Problem description
Read through the listing below and return only the lines containing "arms".

Material provided
★ ★ ★ ★ ★

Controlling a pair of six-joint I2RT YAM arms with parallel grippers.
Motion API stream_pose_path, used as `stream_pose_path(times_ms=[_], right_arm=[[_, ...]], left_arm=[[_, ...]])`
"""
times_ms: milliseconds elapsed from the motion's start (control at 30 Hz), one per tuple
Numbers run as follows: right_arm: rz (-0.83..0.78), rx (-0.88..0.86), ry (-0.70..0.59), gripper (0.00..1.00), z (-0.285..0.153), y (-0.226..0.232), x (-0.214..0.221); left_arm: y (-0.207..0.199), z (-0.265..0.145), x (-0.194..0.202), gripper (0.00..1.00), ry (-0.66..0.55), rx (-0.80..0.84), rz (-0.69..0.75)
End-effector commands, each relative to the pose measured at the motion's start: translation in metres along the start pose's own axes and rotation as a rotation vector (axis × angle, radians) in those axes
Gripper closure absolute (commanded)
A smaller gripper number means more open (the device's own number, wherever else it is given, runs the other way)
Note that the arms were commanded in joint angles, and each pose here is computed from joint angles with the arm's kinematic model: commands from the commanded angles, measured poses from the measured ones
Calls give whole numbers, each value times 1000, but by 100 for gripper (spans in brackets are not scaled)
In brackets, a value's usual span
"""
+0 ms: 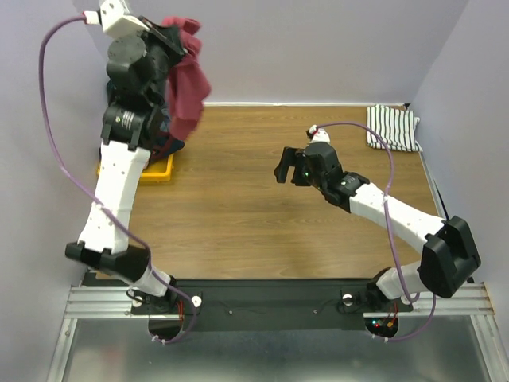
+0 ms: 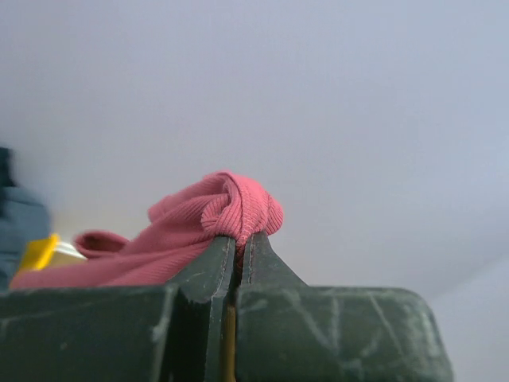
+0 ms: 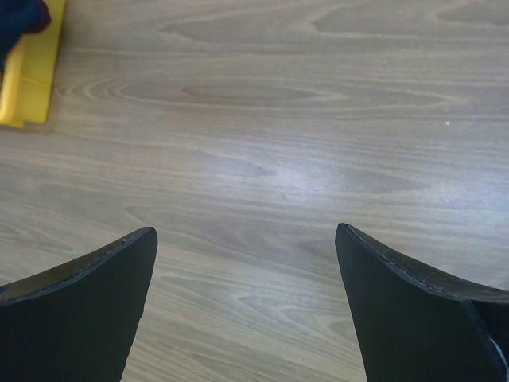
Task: Fold and stack the tank tops
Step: Move the tank top to the center of the board
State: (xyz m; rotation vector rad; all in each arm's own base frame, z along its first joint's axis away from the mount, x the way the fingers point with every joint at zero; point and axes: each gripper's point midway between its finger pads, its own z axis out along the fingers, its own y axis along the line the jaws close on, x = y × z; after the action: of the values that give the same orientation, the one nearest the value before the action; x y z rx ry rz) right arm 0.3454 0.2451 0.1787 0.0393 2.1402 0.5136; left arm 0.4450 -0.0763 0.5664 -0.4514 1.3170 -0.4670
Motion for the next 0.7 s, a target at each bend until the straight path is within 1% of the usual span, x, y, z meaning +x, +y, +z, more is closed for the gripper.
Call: stream_pose_path(times_ms=[0,33,67,100,133,167,233,267,333,367,400,433,467,500,533,567,600,633,667], right_arm=[[20,-58,-161,0,-24,21,-55],[23,-65,-173,0,-29,22,-58],[25,-71,-183,0,-33,22,-61],[29,-72,-203,0,-40,22,-65],[32,-67,-213,0,-43,20,-67],[38,-70,-229,0,-49,20,-70],[45,-58,-240,0,-52,16,-71],[49,-55,-232,0,-51,13,-66],[56,-46,-225,0,-51,9,-61],[63,-39,-209,0,-49,6,-53],[66,-32,-196,0,-47,3,-47],[70,-25,-185,0,-45,-1,-41],[80,-23,-171,0,-43,-2,-35],[77,-19,-135,0,-38,-7,-20],[80,-20,-114,0,-37,-9,-12],[80,-18,-86,0,-33,-12,-2],[81,-20,-48,1,-30,-15,13],[79,-49,-3,2,-28,-12,28],[87,-62,31,3,-24,-8,42]], left_arm=[[-35,-42,-23,100,-103,31,-49],[-56,-62,-23,100,-102,74,-92],[-61,-70,-16,100,-92,73,-117],[-53,-72,-2,100,-82,16,-133],[-57,-78,7,100,-62,16,-159],[-60,-85,26,100,-19,21,-217],[-58,-88,49,100,29,16,-258],[-57,-86,64,100,59,9,-292],[-50,-77,116,98,161,-10,-258],[-51,-74,135,94,205,-2,-254],[-47,-69,156,81,251,-4,-238],[-51,-67,181,73,323,23,-228],[-45,-56,217,67,393,22,-196],[-48,-53,240,60,473,72,-189],[-45,-48,258,56,521,75,-179],[-28,-43,301,54,622,31,-149],[-26,-41,312,54,662,38,-144],[-14,-40,328,53,708,14,-135],[-9,-40,331,53,709,4,-138]])
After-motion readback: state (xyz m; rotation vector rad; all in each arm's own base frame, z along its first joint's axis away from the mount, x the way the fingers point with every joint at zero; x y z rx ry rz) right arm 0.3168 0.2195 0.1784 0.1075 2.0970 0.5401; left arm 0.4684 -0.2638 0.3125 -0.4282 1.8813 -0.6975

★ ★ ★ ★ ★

Task answer
Controlling a pair of six-joint I2RT YAM arms with parallel grippers.
Note that the arms were commanded in joint angles, and each pose here is computed from joint angles with the arm's kinematic model: commands from the commanded angles, measured poses from the measured ones

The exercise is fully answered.